* _Exercise_:
Below are lines of data; restate word for word those running from the line containing "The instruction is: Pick" to the line containing "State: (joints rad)", inclusive, and no others.

(Stored dataset items)
•••••

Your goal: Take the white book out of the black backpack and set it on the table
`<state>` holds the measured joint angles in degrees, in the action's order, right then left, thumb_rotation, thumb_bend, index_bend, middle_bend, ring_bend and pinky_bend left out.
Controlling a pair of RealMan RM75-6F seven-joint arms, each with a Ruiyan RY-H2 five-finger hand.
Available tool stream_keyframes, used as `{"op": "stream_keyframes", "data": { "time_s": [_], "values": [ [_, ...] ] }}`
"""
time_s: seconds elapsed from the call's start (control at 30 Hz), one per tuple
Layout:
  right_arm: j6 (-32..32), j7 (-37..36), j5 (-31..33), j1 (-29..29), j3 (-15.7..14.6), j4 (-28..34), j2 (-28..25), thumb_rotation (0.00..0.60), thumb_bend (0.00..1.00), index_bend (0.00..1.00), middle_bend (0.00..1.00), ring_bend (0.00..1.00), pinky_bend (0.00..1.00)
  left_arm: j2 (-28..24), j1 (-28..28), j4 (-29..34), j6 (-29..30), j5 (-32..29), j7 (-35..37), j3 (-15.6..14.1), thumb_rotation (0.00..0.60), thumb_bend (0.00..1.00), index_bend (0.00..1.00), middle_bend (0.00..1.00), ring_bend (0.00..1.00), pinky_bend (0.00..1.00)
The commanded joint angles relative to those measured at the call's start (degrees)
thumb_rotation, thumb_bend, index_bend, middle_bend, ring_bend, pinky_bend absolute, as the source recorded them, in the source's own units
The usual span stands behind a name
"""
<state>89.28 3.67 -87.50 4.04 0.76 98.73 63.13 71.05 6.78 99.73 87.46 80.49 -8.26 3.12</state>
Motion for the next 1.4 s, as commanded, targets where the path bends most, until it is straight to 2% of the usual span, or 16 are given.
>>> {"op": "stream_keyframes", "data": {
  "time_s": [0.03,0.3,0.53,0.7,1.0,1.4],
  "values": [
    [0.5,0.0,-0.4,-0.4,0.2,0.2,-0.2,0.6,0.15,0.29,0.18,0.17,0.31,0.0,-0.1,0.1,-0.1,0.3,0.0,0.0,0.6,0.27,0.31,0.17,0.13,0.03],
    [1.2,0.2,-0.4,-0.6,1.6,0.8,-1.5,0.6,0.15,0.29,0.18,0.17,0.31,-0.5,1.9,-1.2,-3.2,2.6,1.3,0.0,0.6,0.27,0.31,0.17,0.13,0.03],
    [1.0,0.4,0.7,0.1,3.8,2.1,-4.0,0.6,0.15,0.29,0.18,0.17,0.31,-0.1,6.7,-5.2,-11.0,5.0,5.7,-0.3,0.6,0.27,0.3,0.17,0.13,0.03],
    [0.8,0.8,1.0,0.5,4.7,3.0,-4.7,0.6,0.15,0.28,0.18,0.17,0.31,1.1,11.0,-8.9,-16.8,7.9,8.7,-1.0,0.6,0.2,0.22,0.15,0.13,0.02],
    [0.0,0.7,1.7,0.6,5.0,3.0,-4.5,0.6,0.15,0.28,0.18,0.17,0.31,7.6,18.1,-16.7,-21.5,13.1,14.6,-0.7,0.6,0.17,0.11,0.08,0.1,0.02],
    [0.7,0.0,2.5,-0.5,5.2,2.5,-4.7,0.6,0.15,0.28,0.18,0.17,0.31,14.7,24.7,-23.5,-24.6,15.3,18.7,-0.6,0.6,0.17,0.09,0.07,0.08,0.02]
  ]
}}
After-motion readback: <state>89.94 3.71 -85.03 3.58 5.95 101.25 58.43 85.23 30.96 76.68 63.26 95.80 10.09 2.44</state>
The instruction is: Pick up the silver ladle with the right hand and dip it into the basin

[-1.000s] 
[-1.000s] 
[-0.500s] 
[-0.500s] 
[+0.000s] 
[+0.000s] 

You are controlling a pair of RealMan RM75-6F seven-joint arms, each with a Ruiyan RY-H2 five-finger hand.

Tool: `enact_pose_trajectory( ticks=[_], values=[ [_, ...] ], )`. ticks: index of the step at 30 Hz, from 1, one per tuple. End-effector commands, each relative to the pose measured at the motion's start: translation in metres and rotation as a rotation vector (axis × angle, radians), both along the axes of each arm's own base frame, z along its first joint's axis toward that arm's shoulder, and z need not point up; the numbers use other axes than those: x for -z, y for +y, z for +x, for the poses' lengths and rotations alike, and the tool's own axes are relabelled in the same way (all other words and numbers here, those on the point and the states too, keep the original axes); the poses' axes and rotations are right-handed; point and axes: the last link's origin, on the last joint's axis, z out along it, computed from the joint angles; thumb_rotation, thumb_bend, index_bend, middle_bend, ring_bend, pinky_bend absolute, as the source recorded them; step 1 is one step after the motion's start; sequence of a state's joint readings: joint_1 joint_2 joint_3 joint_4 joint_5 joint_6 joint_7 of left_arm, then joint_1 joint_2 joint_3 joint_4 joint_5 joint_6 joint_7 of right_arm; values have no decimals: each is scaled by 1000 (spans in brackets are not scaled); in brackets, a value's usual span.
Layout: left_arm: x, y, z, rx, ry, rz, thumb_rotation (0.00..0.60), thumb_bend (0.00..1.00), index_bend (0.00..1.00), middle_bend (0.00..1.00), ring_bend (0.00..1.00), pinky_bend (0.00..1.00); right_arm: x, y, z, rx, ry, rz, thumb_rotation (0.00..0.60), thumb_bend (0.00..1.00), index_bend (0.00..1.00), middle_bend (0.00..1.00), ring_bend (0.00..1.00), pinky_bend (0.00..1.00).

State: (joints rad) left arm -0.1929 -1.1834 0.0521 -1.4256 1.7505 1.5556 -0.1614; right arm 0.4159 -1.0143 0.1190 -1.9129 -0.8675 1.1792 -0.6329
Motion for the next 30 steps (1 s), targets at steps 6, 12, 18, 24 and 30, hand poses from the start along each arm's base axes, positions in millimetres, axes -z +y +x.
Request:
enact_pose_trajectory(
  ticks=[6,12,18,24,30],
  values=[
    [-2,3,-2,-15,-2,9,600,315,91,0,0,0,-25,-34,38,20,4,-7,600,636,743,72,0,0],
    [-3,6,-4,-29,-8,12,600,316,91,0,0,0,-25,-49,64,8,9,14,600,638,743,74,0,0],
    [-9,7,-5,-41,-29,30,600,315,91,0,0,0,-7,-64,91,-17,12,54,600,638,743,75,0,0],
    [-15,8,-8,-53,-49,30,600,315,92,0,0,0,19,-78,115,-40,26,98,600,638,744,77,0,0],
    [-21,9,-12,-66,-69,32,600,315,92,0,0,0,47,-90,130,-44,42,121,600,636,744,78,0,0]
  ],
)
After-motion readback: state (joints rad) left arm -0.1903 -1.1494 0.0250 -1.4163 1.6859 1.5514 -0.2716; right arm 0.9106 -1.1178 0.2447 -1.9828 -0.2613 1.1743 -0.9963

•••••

* _Answer space_:
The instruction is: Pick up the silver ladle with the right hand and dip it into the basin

[-1.000s] 
[-1.000s] 
[-0.500s] 
[-0.500s] 
[+0.000s] 
[+0.000s] 

You are controlling a pair of RealMan RM75-6F seven-joint arms, each with a Ruiyan RY-H2 five-finger hand.

Tool: `enact_pose_trajectory( ticks=[_], values=[ [_, ...] ], )`. ticks: index of the step at 30 Hz, from 1, one per tuple. End-effector commands, each relative to the pose measured at the motion's start: translation in metres and rotation as a rotation vector (axis × angle, radians), both along the axes of each arm's own base frame, z along its first joint's axis toward that arm's shoulder, and z need not point up; the numbers use other axes than those: x for -z, y for +y, z for +x, for the poses' lengths and rotations alike, and the tool's own axes are relabelled in the same way (all other words and numbers here, those on the point and the states too, keep the original axes); the poses' axes and rotations are right-handed; point and axes: the last link's origin, on the last joint's axis, z out along it, computed from the joint angles; thumb_rotation, thumb_bend, index_bend, middle_bend, ring_bend, pinky_bend absolute, as the source recorded them; step 1 is one step after the motion's start; sequence of a state's joint readings: joint_1 joint_2 joint_3 joint_4 joint_5 joint_6 joint_7 of left_arm, then joint_1 joint_2 joint_3 joint_4 joint_5 joint_6 joint_7 of right_arm; values have no decimals: each is scaled by 1000 (spans in brackets are not scaled); in brackets, a value's usual span.
Layout: left_arm: x, y, z, rx, ry, rz, thumb_rotation (0.00..0.60), thumb_bend (0.00..1.00), index_bend (0.00..1.00), middle_bend (0.00..1.00), ring_bend (0.00..1.00), pinky_bend (0.00..1.00); right_arm: x, y, z, rx, ry, rz, thumb_rotation (0.00..0.60), thumb_bend (0.00..1.00), index_bend (0.00..1.00), middle_bend (0.00..1.00), ring_bend (0.00..1.00), pinky_bend (0.00..1.00).

State: (joints rad) left arm -0.1929 -1.1834 0.0521 -1.4256 1.7505 1.5556 -0.1614; right arm 0.4159 -1.0143 0.1190 -1.9129 -0.8675 1.1792 -0.6329

This output contains the complete answer.